**Task directions**
Set every record down again exactly. Do not carry over the pictures.

[Data records]
= Beginning of Section =

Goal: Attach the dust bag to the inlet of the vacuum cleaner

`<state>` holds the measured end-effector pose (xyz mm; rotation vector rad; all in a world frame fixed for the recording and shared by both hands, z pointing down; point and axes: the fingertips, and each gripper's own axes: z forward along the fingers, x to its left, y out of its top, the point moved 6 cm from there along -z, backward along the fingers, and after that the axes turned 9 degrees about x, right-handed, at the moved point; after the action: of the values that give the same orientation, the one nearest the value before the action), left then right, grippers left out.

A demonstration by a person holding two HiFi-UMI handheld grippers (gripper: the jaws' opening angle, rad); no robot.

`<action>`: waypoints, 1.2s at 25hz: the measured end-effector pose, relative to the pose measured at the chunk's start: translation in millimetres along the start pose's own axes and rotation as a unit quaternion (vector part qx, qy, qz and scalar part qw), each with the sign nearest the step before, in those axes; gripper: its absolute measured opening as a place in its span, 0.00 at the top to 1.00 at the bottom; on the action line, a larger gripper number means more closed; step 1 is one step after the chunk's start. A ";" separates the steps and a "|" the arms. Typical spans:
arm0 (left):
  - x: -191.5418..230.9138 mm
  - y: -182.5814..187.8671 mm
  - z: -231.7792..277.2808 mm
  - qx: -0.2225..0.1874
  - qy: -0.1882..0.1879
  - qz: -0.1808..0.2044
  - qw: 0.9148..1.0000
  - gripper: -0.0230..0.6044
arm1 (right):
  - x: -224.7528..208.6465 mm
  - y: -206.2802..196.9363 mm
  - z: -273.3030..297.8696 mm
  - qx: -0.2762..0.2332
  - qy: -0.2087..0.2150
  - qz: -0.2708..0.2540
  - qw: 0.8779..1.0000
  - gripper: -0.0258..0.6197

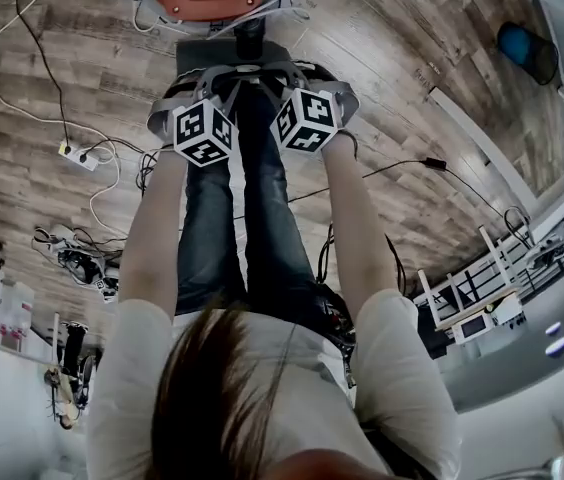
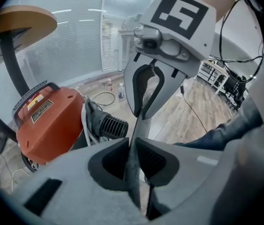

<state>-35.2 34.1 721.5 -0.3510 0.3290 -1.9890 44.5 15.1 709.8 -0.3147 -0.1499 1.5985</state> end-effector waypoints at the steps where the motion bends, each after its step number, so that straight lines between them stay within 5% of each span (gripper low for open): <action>1: 1.7 0.1 1.9 0.000 0.000 -0.001 1.000 0.89 | -1.9 -0.6 1.5 0.000 -0.001 -0.001 1.000 0.90; 30: 25.6 11.2 12.0 0.001 0.021 -0.003 1.000 0.89 | -28.4 -3.2 6.1 0.006 -0.017 -0.024 1.000 0.91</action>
<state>-31.9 5.3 730.9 -0.3094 0.3523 -2.0041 46.6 -12.4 719.7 -0.2722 -0.1730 1.5566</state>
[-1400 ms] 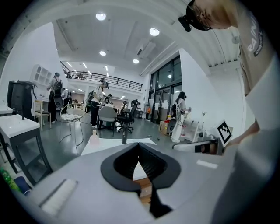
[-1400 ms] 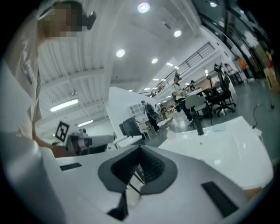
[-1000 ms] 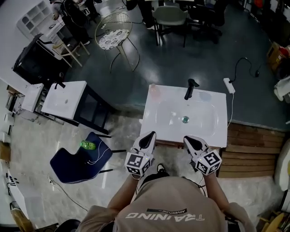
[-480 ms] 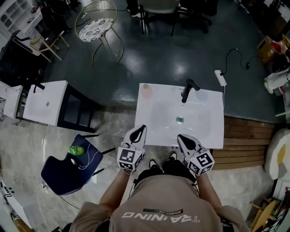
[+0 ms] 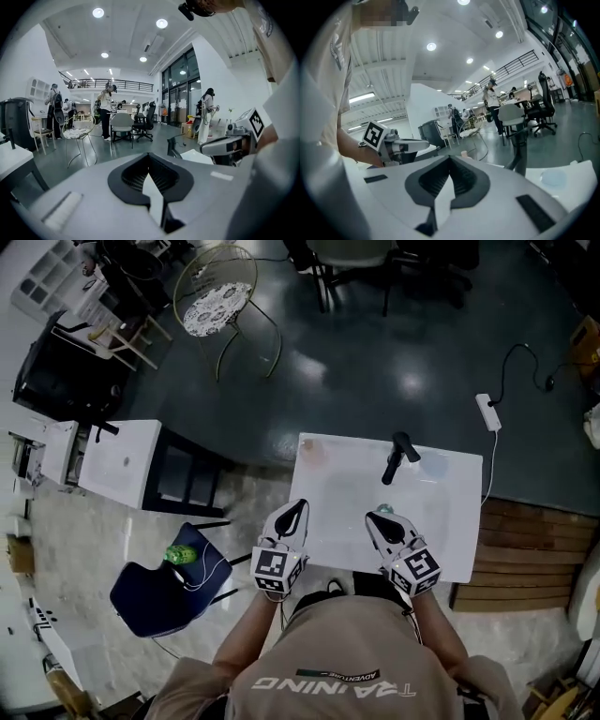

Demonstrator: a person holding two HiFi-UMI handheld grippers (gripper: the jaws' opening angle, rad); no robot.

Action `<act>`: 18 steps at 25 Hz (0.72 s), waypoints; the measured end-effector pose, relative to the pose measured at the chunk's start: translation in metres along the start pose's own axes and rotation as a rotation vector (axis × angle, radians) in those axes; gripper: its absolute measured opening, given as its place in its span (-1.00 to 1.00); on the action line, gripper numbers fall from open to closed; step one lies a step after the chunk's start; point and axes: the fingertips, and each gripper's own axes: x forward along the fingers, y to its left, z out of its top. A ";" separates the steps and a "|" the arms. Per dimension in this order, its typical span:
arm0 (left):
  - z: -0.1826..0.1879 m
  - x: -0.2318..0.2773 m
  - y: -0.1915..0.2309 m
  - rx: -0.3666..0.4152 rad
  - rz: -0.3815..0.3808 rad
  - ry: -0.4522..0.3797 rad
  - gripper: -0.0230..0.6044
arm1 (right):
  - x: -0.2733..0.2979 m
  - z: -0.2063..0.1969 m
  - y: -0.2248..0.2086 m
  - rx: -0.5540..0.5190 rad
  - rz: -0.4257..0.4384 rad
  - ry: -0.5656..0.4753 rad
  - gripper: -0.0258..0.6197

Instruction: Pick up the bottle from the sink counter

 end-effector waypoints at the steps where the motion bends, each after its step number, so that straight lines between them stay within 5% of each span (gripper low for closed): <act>1: 0.004 0.007 0.000 0.004 0.013 0.003 -0.90 | 0.006 0.003 -0.007 -0.007 0.015 0.008 -0.90; 9: -0.009 0.036 0.000 -0.067 0.121 0.049 -0.90 | 0.038 -0.003 -0.037 -0.003 0.073 0.063 -0.90; 18: -0.028 0.066 0.025 -0.009 0.088 0.044 -0.90 | 0.042 -0.021 -0.033 -0.005 0.086 0.113 -0.90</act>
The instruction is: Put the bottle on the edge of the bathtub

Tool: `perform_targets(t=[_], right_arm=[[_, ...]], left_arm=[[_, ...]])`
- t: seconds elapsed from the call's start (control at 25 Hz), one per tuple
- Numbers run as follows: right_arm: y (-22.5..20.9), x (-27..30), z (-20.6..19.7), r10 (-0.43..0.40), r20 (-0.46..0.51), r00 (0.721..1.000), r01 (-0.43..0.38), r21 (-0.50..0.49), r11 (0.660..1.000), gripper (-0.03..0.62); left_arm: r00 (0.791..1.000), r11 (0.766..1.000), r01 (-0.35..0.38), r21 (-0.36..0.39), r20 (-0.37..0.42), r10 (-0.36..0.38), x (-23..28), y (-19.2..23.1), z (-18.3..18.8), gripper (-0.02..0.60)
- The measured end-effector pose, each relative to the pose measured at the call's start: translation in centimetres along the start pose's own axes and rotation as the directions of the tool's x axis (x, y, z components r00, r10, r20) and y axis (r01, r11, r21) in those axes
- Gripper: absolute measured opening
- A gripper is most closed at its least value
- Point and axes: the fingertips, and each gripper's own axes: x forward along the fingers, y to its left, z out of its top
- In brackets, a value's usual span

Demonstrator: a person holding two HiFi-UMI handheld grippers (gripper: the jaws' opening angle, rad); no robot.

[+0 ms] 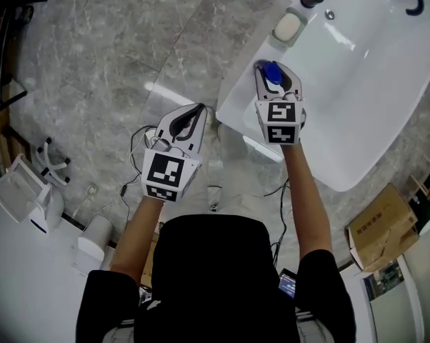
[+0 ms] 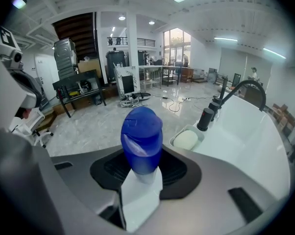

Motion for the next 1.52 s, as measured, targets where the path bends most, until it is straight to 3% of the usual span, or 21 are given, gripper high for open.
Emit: perform_targets(t=[0.8,1.52], right_arm=[[0.2,-2.0,-0.7,-0.034,-0.026,0.999,0.034,0.012,0.999,0.164],[1.2,-11.7,1.1,-0.104,0.004,0.995,0.103,0.043,0.994,0.145]], left_arm=[[1.0,0.999,0.021,0.041,-0.007,-0.021,-1.0,-0.7,-0.3,0.009],[0.994,0.989,0.069,0.133,0.076,-0.08,-5.3,-4.5,4.6,0.009]])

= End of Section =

**Output**
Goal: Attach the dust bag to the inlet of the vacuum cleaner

`<state>` holds the measured end-effector pose (xyz mm; rotation vector rad; all in a world frame fixed for the recording and shared by both hands, z pointing down; point and axes: the fingertips, and each gripper's own axes: z forward along the fingers, x to its left, y out of its top, the point moved 6 cm from there along -z, backward along the fingers, and after that the axes turned 9 degrees about x, right-handed, at the moved point; after the action: of the values that give the same orientation, the one nearest the value before the action), left then right, grippers left out.

A demonstration by a person holding two HiFi-UMI handheld grippers (gripper: the jaws' opening angle, rad); no robot.

`<action>`: waypoints, 1.2s at 25hz: the measured end-effector pose, relative to the pose measured at the chunk's start: translation in millimetres along the start pose's own axes and rotation as a unit quaternion (vector part qx, qy, qz and scalar part qw), each with the sign nearest the step before, in those axes; gripper: its absolute measured opening as a place in its span, 0.00 at the top to 1.00 at the bottom; on the action line, a larger gripper number means more closed; step 1 is one step after the chunk's start. A ";" separates the steps and a "|" the arms. Typical spans:
arm0 (left):
  - x: -191.5418..230.9138 mm
  - y: -182.5814..187.8671 mm
  - z: -231.7792..277.2808 mm
  - qx: -0.2225..0.1874
  - qy: -0.1882..0.1879
  - qz: -0.1808..0.2044
  - qw: 0.9148..1.0000
  - gripper: -0.0230..0.6044
arm1 (right):
  - x: -224.7528..208.6465 mm
  - y: -206.2802..196.9363 mm
  - z: -273.3030..297.8696 mm
  - qx: -0.2762..0.2332
  - qy: -0.2087..0.2150
  - qz: -0.2708..0.2540
  - qw: 0.8779..1.0000
  - gripper: -0.0258..0.6197


<state>-35.2 34.1 721.5 -0.3510 0.3290 -1.9890 44.5 15.1 709.8 -0.3147 -0.1499 1.5985</state> end-effector waypoints at the steps where the motion bends, each after its step number, so that straight lines between them stay within 5% of each span (gripper low for open): <action>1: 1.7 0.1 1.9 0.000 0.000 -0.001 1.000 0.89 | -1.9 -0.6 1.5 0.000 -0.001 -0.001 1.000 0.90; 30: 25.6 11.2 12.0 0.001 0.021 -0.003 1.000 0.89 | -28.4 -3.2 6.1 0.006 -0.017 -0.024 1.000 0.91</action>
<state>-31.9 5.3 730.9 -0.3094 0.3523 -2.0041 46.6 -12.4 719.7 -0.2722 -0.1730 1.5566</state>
[-1400 ms] 
[-1400 ms] 
[-1000 ms] 
[-480 ms] 
[+0 ms] 

Demonstrator: a person holding two HiFi-UMI handheld grippers (gripper: the jaws' opening angle, rad); no robot.

Action `<act>`: 18 steps at 25 Hz (0.72 s), waypoints; the measured end-effector pose, relative to the pose measured at the chunk's start: translation in metres along the start pose's own axes and rotation as a rotation vector (axis × angle, radians) in those axes; gripper: its absolute measured opening, given as its place in its span (-1.00 to 1.00); on the action line, gripper numbers fall from open to closed; step one lies a step after the chunk's start; point and axes: the fingertips, and each gripper's own axes: x forward along the fingers, y to its left, z out of its top. A ";" separates the steps and a "|" the arms. Per dimension in this order, its typical span:
arm0 (left):
  - z: -0.1826..0.1879 m
  - x: -0.2318..0.2773 m
  - y: -0.1915..0.2309 m
  - rx: -0.3666..0.4152 rad
  - rz: -0.3815..0.3808 rad
  - ry: -0.4522..0.3797 rad
  - gripper: -0.0230..0.6044
arm1 (right):
  - x: -0.2733..0.2979 m
  - z: -0.2063..0.1969 m
  - y: -0.2248..0.2086 m
  - rx: -0.5540..0.5190 rad
  - rz: -0.4257..0.4384 rad
  - ry: -0.5656..0.4753 rad
  - gripper: -0.0258..0.6197

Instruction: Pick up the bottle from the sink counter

 end-effector waypoints at the steps where the motion bends, each after its step number, so that straight lines between them stay within 5% of each span (gripper low for closed): <act>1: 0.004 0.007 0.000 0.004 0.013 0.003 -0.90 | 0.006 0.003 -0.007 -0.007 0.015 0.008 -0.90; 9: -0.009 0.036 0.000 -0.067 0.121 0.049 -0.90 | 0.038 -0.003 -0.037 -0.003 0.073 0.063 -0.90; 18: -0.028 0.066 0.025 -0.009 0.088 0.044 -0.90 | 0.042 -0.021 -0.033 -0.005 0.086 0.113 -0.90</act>
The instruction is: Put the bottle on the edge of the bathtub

Tool: `perform_targets(t=[_], right_arm=[[_, ...]], left_arm=[[_, ...]])`
- t: seconds elapsed from the call's start (control at 25 Hz), one per tuple
- Numbers run as follows: right_arm: y (-22.5..20.9), x (-27..30), z (-20.6..19.7), r10 (-0.43..0.40), r20 (-0.46..0.51), r00 (0.721..1.000), r01 (-0.43..0.38), r21 (-0.50..0.49), r11 (0.660..1.000), gripper (-0.03..0.62); left_arm: r00 (0.791..1.000), r11 (0.766..1.000), r01 (-0.35..0.38), r21 (-0.36..0.39), r20 (-0.37..0.42), r10 (-0.36..0.38), x (-23..28), y (-19.2..23.1), z (-18.3..18.8), gripper (-0.02..0.60)
- The measured end-effector pose, each relative to the pose measured at the call's start: translation in centimetres along the start pose's own axes and rotation as the directions of the tool's x axis (x, y, z components r00, r10, r20) and y axis (r01, r11, r21) in those axes
- Gripper: absolute measured opening
- A gripper is most closed at its least value
- Point and axes: the fingertips, and each gripper's own axes: x forward along the fingers, y to its left, z out of its top
- In brackets, a value's usual span

Demonstrator: a person holding two HiFi-UMI handheld grippers (gripper: the jaws' opening angle, rad); no robot.

[+0 ms] 
[+0 ms] 

Motion for the next 1.52 s, as measured, targets where the path bends most, until it is straight to 3% of the usual span, or 21 are given, gripper high for open.
Emit: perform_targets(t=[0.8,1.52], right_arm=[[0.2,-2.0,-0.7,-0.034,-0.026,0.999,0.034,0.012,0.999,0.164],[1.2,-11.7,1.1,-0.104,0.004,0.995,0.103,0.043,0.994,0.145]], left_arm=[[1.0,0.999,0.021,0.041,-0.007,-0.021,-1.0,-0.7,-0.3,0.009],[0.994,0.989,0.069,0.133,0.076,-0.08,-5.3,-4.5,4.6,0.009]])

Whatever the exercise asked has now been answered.